--- ACTIVITY ---
Reproduce the data shown below exactly.

--- DATA BLOCK ---
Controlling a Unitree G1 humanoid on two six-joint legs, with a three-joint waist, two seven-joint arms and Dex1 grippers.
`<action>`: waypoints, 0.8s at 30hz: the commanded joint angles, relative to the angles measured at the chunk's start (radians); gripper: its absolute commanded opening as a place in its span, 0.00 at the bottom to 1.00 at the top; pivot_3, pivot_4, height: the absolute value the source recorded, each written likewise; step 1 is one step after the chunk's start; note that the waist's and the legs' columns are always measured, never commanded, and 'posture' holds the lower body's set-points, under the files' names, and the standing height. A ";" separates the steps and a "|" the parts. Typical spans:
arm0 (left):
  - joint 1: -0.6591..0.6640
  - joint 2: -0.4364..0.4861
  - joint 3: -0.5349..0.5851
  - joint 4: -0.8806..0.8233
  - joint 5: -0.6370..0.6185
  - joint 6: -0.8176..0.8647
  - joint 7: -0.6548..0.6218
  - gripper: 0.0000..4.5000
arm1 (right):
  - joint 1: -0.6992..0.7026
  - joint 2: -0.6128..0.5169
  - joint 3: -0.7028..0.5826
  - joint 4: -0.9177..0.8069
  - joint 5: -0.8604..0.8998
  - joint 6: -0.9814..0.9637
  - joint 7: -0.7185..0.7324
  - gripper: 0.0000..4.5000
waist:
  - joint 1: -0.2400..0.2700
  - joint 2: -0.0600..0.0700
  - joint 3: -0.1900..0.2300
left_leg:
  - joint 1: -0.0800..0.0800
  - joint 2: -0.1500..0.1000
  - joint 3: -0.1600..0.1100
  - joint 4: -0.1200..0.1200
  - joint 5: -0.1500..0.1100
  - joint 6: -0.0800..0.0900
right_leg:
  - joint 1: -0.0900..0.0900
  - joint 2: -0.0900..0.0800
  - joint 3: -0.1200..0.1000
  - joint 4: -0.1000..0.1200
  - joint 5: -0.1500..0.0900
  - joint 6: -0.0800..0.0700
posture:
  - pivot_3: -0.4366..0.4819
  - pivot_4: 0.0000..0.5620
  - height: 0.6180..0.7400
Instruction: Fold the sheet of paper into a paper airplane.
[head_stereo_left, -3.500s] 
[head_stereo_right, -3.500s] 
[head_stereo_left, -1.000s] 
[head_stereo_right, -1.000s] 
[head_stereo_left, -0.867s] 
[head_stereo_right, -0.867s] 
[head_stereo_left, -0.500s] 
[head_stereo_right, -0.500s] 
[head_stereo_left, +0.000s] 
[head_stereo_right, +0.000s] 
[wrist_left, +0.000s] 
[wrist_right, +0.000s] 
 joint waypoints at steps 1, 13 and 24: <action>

--- RESPONSE FOR THIS EXERCISE ---
Controlling a Unitree G1 humanoid on two six-joint legs, with a three-joint waist, two seven-joint arms and Dex1 grippers.
`<action>`: waypoints, 0.8s at 30hz: the commanded joint angles, relative to the angles measured at the chunk's start (radians); gripper: its absolute commanded opening as a place in its span, 0.00 at the bottom to 1.00 at the top; pivot_3, pivot_4, height: the absolute value the source recorded, each written likewise; step 1 is one step after the chunk's start; note that the waist's and the legs' columns are always measured, never commanded, and 'posture' holds the lower body's set-points, under the files' names, and the standing height. A ";" separates the steps and a "|" the parts. Typical spans:
arm0 (left):
  - joint 1: -0.6591..0.6640
  - joint 2: -0.4364..0.4861
  - joint 3: -0.5349..0.5851
  - joint 4: -0.8806..0.8233
  - joint 5: -0.6370..0.6185
  - joint 6: -0.8176..0.8647
  - joint 7: -0.6548..0.6218
  - gripper: 0.0000..4.5000
arm1 (right):
  - joint 1: -0.6992..0.7026
  - joint 2: -0.6128..0.5169
  - joint 3: -0.7028..0.5826
  - joint 4: -0.9177..0.8069
  - joint 5: -0.8604..0.8998
  - joint 6: -0.9814..0.9637
  - joint 7: -0.7185..0.7324
  - gripper: 0.0000..4.5000
waist:
  - joint 1: -0.2400..0.2700
  - joint 2: -0.0600..0.0700
  - joint 3: -0.1900..0.2300
left_leg:
  - joint 1: -0.0800..0.0800
  - joint 2: -0.1500..0.1000
  - joint 3: -0.1600..0.1100
  - joint 4: -0.1200..0.1200
  - joint 5: -0.1500..0.1100
  - joint 6: -0.0800..0.0900
right_leg:
  - joint 1: -0.0900..0.0900
  - joint 2: -0.0900..0.0800
  - joint 3: -0.1200..0.1000
  - joint 4: -0.1000..0.1200
  - joint 5: -0.1500..0.0900
  - joint 6: -0.0800..0.0700
posture:
  - pivot_3: -0.4366..0.4819
  - pivot_4: 0.0000..0.5620
  - height: 0.6180..0.7400
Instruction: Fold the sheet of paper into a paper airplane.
[head_stereo_left, -3.500s] 
[head_stereo_right, -3.500s] 
[head_stereo_left, -1.000s] 
[head_stereo_right, -1.000s] 
[head_stereo_left, -0.867s] 
[head_stereo_right, -0.867s] 
[head_stereo_left, -0.500s] 
[head_stereo_right, -0.500s] 
[head_stereo_left, +0.000s] 
[head_stereo_right, +0.000s] 
[wrist_left, +0.000s] 
[wrist_right, +0.000s] 
 joint waypoints at steps 1, 13 and 24: <action>

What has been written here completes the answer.